And then Q killed himself, and the war began.

Be careful what you wish for.


What I loved about war was how removed it was from my existence, how exotic. Death and destruction are the catalysts for glory and bravery. You can't be brave if you're omnipotent. Nothing can threaten you.

Sometimes I took mortal form and let myself feel pain, let myself bleed in battle. I fought beside great generals, and experienced the sensation of a mortal body's death. But of course the death of my mortal body never actually killed me. It was an exciting fantasy, but nothing could really harm me.

Wouldn't it be exciting, I wondered sometimes, if there really was something that could kill us? If there was some spice to life, some uncertainty? I wondered how I'd behave, if I could truly be threatened. I'd seen Q reduced to mortality before, and, well, most of them, including my esrtwhile lover, turned into complete spineless sniveling puddles of terrified jellyfish. I vowed that wouldn't be me. If it ever happened. Which, I believed, it never would.

It didn't begin as a war. It began as a movement for change, for growth. My first love was at the forefront of it, shouting the mantra "Change or die! Stagnation is death!" and waving Q's death in everyone's faces like a bloody flag. The usual suspects decided to silence him again, and found to their chagrin that they couldn't get a quorum. There were too many Q who agreed, or who disagreed but didn't think he should be thrown out of the Continuum. Too many Q who stood by his side, demanding change, and if all of them were to be excised, what sort of bloody discontinuity might befall us all?
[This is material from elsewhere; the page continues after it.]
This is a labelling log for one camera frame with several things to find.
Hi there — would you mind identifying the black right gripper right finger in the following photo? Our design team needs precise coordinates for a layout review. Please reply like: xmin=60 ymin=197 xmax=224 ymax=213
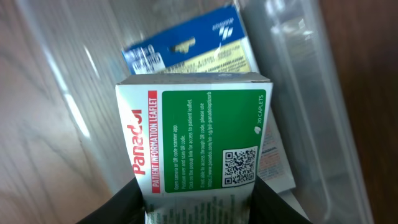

He was in his element, the passionate rebel again. And I wasn't sure I believed in his cause-- it seemed to me that Q had been a sick aberration, a pattern that had gotten twisted up so that he would seek death. I didn't see the philosopher's decision to die as anything but an illness, one we should have tried to heal rather than giving in to him. But I had to admit that having a cause made my on-and-off lover far more interesting, almost enough to interest me in involving myself with him again.

And then he started courting me.

I've never really been able to say "no" to him. Well, for a millennium or two, sure, but he and I have always been one of the only constants of each other's lives. We always forgave each other-- I'd expected him to wait a lot longer to "forgive" me for not standing up for him when we threw him out of the Continuum, but I had known it would happen eventually. We always came back to each other. It wasn't any sort of grand passion, nothing my Klingons would sing opera about. In many ways it was quite boring, actually-- we knew each other so well, we found each other very predictable, and that was why it never lasted very long before we broke apart to find other interests, other interests or mortals or Q to do. But it was comfortable. In lives that thrived on conflict and change, we were anchors of stability for each other. And in the chaos immediately preceding the war, I think any Q who could find comfort in the embrace of another did.

When the faction in power found they couldn't silence Q or the other Qs who thought as he did, they did something none of us could have predicted. They couldn't attack, couldn't kill-- for billions of years, one of the fundamental truths of existence in the Continuum is that it takes the entire Continuum to kill a member. We must sever them from the Continuum, and if you try that by yourself, the backlash will do you as much damage as it does your intended victim. It was impossible for us to kill each other, let alone have a war.

But they found a way.

They discovered a way to focus the energies of the Continuum so as to violently disrupt the pattern of the target without damaging the surrounding fabric of the Continuum, and bleeding the backlash energies into the space occupied by mortals. Star systems would blow up when the weapon was used, but that hardly mattered. Any member of the Continuum could use the weapons. Suddenly billions of years of peace and immortality were shattered by those who had only wanted things to never change, and thus they changed things forever.

I think Q had suspected something like this would happen. He didn't know, of course. There was no way he could know. The Continuum had already been fragmenting, factions shielding their thoughts from each other, making us discontinuous and unstable. But he, who had once been sentenced to death by the Continuum and then blackmailed with that experience into threatening another Q with death, guessed they would try to silence his side by killing them or expelling them from the Continuum. So he needed me. He wanted the comfort my presence could give him, but even more, he wanted my experience with mortal wars, my fascination with valor and bravery and tactics and blood and weaponry, to assist his side.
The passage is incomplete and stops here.